Experimental Annotation Quickstart API#

What it is#

Status: experimental.

This page documents the easiest public path for labeled annotation adaptation:

adapt_annotation(...) for the one-call workflow
inspect_annotation_data(...) for preflight checks
AnnotationRunner for the explicit inspect-fit-predict-annotate-save-load flow

The current implementation routes only to the experimental scGPT whole-human annotation path for human scRNA-seq data.

When to use it#

Use this page instead of TaskRunner when:

you already have labels in adata.obs
your goal is annotation adaptation, not just a baseline embedding
you want predictions and embeddings written back into AnnData
you want to compare frozen and tuned strategies with minimal code

Use Experimental foundation helpers when you want the lower-level scGPT-specific route underneath this alias layer.

Minimal example#

from scdlkit import adapt_annotation

runner = adapt_annotation(
    adata,
    label_key="cell_type",
    output_dir="artifacts/scgpt_annotation",
)

runner.annotate_adata(adata, obs_key="scgpt_label", embedding_key="X_scgpt_best")
runner.save("artifacts/scgpt_annotation/best_model")

Parameters#

label_key: required adata.obs column containing the target annotation labels.
checkpoint: currently fixed to the experimental scGPT whole-human checkpoint.
strategies: default quickstart is ("frozen_probe", "head").

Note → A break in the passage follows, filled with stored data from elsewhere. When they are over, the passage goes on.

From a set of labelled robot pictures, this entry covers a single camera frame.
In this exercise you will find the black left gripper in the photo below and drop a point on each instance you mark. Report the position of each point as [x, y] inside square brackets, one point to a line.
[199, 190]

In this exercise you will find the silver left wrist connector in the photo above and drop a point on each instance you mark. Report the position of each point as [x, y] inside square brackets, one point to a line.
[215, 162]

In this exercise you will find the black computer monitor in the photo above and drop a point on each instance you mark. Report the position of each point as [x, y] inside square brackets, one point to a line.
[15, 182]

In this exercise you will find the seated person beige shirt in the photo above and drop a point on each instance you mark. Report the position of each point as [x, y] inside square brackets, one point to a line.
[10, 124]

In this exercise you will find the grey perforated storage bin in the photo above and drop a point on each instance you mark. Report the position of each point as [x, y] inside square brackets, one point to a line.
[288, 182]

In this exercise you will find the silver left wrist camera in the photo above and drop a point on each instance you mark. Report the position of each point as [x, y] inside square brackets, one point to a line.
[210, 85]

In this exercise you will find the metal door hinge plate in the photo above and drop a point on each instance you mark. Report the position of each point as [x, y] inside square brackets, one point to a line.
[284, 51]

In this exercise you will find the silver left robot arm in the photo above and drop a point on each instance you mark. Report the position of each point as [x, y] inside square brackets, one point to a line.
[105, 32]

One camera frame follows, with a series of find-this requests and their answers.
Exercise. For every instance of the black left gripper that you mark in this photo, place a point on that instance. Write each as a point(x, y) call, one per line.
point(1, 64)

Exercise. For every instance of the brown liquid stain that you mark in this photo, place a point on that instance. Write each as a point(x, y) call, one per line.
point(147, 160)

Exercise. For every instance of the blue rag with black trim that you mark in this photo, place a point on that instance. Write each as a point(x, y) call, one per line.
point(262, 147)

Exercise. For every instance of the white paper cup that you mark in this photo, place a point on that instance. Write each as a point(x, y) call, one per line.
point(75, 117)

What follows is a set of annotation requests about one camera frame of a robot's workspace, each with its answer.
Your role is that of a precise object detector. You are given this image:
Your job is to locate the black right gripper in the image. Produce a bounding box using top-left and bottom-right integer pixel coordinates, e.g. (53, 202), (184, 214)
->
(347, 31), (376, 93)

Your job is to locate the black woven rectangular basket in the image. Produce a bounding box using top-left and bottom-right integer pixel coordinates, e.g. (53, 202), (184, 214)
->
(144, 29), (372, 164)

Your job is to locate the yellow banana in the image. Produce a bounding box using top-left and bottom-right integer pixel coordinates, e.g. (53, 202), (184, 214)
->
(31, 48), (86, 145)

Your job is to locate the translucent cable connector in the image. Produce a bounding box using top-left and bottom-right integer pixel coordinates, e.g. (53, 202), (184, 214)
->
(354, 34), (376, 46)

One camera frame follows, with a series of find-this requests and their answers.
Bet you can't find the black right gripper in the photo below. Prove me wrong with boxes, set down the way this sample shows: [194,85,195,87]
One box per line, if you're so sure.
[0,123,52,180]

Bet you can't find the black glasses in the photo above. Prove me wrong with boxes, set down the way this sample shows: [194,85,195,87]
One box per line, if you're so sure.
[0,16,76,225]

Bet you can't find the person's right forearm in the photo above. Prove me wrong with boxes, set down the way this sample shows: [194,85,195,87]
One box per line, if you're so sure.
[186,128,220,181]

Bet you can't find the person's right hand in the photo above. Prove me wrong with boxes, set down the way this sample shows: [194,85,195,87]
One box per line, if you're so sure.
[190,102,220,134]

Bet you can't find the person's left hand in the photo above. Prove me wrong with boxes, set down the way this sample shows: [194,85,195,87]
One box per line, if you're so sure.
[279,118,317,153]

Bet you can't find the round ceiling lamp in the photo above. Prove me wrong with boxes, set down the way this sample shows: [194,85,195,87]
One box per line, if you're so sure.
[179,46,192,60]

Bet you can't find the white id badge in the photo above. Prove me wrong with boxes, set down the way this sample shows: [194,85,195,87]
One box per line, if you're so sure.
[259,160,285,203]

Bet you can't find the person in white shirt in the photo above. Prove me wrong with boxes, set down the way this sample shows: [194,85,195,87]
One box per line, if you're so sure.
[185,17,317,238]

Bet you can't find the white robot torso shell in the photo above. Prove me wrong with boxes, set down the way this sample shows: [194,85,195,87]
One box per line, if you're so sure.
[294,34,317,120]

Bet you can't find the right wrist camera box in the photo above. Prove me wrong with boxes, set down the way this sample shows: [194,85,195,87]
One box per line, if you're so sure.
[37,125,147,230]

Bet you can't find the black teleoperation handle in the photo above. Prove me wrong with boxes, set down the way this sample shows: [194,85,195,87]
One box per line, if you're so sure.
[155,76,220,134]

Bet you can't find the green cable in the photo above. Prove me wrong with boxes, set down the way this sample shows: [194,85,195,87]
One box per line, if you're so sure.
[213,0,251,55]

Additional opt-in strategy names are "full_finetune", "lora", "adapter", "prefix_tuning", and "ia3".
strategy_configs: optional per-strategy config mapping for the heavier PEFT comparison surface exposed under scdlkit.foundation.
lora_config: backward-compatible alias for strategy_configs={"lora": LoRAConfig(...)} in the 0.1.x line.
batch_size, val_size, test_size, random_state, device: wrapper training and split defaults.
output_dir: optional artifact directory for reports, plots, and saved runner state.

Input expectations#

input must be human scRNA-seq stored in anndata.AnnData.
label_key must exist in adata.obs and contain at least two label categories for training.
the expression matrix must be non-negative for the scGPT tokenization path.
gene overlap with the whole-human vocabulary must be sufficient; inspect_annotation_data(...) exposes that check before fitting.
optional batch or study metadata can stay in adata.obs and will be carried through for downstream reporting when present.

Returns / outputs#

inspect_annotation_data(...) returns a ScGPTAnnotationDataReport.
adapt_annotation(...) returns a fitted AnnotationRunner.
AnnotationRunner.predict(...) returns label_codes, labels, probabilities, and latent.
AnnotationRunner.annotate_adata(...) writes labels to adata.obs and embeddings to adata.obsm.
AnnotationRunner.save(...) writes a directory with manifest.json and model_state.pt.
strategy comparison artifacts include per-strategy metrics with macro_f1, accuracy, balanced_accuracy, and multiclass auroc_ovr when probability outputs make it valid.

Failure modes / raises#

ImportError if the package was installed without the foundation extra.
ValueError if labels are missing, class counts are too small, or gene overlap is insufficient.
ValueError if an unsupported strategy name is requested or a strategy config does not match the selected strategy.
ValueError if both strategy_configs and lora_config are supplied.
RuntimeError if you try to predict, annotate, or save before fitting or loading a runner.
ValueError if the saved runner manifest is incomplete or incompatible.

Notes / caveats#

This surface is experimental even though the aliases live at scdlkit.
The beginner default is intentionally CPU-friendly: frozen probe plus head-only tuning.
The heavier annotation benchmark surface extends to:
- full fine-tuning
- LoRA
- adapters
- prefix tuning
- IA3
The current public model implementation is still scGPT only.
TaskRunner is not extended for this path in the current release line.